● Instructions for the task
All lines containing the string "orange" must be copied from the entries.

Records from a data collection:
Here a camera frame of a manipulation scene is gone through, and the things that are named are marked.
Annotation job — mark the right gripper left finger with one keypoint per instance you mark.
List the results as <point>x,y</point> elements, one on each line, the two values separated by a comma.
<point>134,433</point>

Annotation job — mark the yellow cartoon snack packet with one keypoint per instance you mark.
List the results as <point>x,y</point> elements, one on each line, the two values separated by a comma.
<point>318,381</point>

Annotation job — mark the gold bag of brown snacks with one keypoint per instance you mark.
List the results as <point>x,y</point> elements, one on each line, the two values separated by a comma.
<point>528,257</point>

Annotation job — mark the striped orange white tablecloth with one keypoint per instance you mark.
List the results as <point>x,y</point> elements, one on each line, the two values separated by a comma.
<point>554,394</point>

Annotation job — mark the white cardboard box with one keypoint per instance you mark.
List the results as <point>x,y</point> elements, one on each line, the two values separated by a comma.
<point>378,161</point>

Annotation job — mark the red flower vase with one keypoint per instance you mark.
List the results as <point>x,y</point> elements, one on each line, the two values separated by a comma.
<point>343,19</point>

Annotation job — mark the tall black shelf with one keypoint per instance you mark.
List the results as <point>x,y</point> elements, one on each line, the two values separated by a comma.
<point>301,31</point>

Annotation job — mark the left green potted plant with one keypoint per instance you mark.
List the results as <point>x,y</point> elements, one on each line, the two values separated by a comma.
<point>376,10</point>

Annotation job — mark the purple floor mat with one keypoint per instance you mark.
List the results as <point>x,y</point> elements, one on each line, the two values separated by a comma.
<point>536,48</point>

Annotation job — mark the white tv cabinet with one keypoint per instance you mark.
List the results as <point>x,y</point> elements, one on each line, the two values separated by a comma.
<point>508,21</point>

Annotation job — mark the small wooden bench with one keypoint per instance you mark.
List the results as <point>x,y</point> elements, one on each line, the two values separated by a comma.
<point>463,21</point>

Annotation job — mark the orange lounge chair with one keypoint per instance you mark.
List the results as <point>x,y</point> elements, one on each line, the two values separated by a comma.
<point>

● Answer to the exercise
Annotation job — mark the striped orange white tablecloth with one keypoint per instance you mark.
Annotation job — mark the orange lounge chair with one keypoint per instance you mark.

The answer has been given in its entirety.